No era fácil para un torero que no torea, con un pedazo toro y en Madrid. Ecuación compleja. Ya al final vinieron los mejores pases de la faena, al natural, justo antes de la estocada baja.

No contento volvió a irse a la temida puerta de toriles para recibir al quinto. Y tuvo que aguantar de nuevo un infierno. Estos toro miden, no regalan, no pasan por ahí, hacen una radiografía antes y esa espera de rodilla es, a priori, punto perdedor. Salvó la larga, aunque el apuro le vino después en los lances, con el toro apretando, cerca de toriles y a punto del desborde. Fue el toro al caballo y llegó a la muleta con opciones, pero hubo poco entendimiento entre los dos y al toro se le fue apagando la mecha y al torero los recursos. La estocada se le fue abajo.

Alberto  Lamelas en la suerte suprema
Alberto Lamelas en la suerte suprema FOTO: Gonzalo Pérez Mata La Razón

Protestado

El tercero fue estrecho de sienes, menos aparatoso y protestado. Le puso los palos Colombo jugando con los terrenos del toro antes de la hora de la verdad. Fue entonces cuando Jesús Enrique lo intentó, pero el toro se quedaba corto y además el Victorino tampoco transmitía.
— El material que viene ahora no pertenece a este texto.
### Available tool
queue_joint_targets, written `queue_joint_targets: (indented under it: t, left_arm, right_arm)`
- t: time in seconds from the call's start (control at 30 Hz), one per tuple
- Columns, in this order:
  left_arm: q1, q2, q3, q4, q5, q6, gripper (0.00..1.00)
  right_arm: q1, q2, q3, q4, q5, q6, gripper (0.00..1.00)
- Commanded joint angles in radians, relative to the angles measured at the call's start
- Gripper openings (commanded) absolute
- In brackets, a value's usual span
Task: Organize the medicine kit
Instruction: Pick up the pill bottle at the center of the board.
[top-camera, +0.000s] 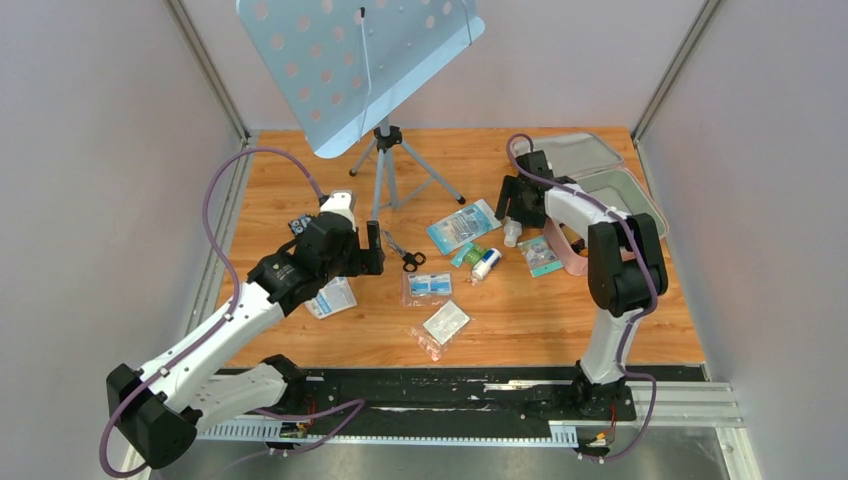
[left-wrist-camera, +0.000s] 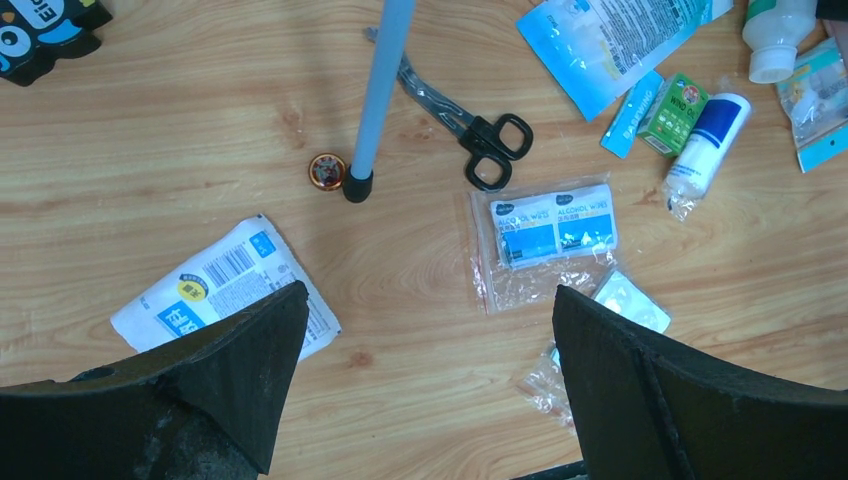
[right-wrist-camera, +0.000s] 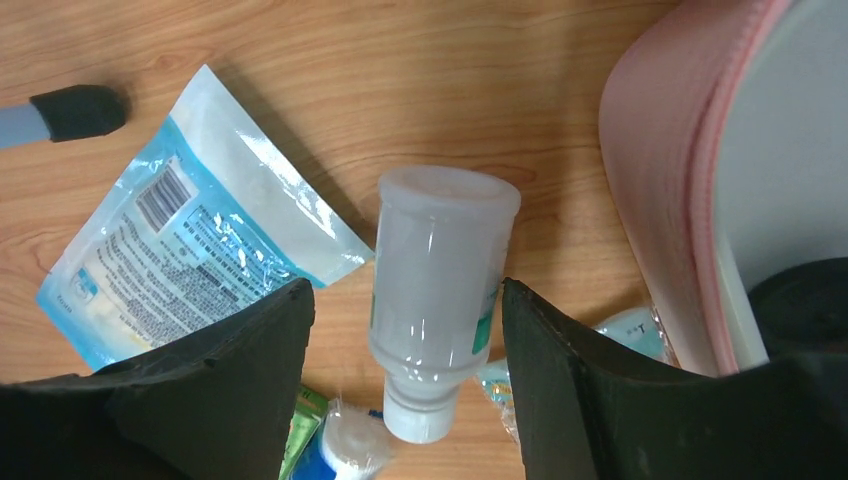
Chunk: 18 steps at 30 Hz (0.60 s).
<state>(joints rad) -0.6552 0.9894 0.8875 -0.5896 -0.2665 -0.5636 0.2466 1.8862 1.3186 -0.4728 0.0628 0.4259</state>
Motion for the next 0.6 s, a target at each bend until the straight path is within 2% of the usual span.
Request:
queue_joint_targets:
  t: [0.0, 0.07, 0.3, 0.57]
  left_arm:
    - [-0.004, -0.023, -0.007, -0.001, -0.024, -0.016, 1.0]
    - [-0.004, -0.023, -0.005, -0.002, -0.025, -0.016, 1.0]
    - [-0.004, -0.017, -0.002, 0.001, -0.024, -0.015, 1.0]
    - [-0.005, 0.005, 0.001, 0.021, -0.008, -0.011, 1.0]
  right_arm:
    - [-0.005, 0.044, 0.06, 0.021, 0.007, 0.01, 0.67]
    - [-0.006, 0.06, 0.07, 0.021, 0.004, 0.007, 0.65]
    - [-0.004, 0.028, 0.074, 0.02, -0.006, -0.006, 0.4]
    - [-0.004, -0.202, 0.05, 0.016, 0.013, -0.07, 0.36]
Fue al peto el sexto, de lejos y apretando. Buenas varas de Israel de Prado. En el comienzo de faena de muleta de Colombo ya anunció el victorino que por arriba no quería ni bromas. Y en la primera diestra se le vino por dentro. Tuvo que tragarle después para acabar de componer las series. Con los vuelos y con suavidad el toro se fue tragando los derechazos y el venezolano dando forma a la faena. El navajazo estuvo siempre a la vuelta de la esquina, en cualquier descuido.

Domingo López Chaves no vino con la suerte debajo del brazo. El primero resultó tan blando como soso y con media arrancada sin entrega, pero lo malo es que el cuarto no superó la media (también se le dio en el caballo por demás) y lo que pasaba en el ruedo apenas trascendía. Ni con la etiqueta de Victorino, ni habiendo proporcionado hace apenas unos días la posibilidad a Emilio de Justo de salir por la Puerta del Príncipe de Sevilla. La de Madrid fue otra cosa, no fueron para la gloria, pero tampoco para el infierno. Hubo algún toro, con sus matices.

Ficha del festejo

Las Ventas (Madrid). Segunda de la Feria de Otoño. Se lidiaron toros de Victorino Martín, desiguales de presentación. El 1º, blando, de media arrancada sin entrega; 2º, con transmisión, repetición y encastado; 3º, de corto recorrido y escasa transmisión; 4º, descastado y soso; 5º, con opciones y a menos; 6º, incierto y pegajoso. Tres cuartos de entrada.

López Chaves, de tabaco y oro, pinchazo, estocada corta (silencio); pinchazo, media estocada tendida , un descabello (silencio).

Alberto Lamelas, de malva y oro, aviso, estocada baja (saludos); aviso, estocada defectuosa (saludos).

Jesús Enrique Colombo, de azul marino y oro, estocada baja (silencio); Colombo, estocada, aviso, descabello (silencio).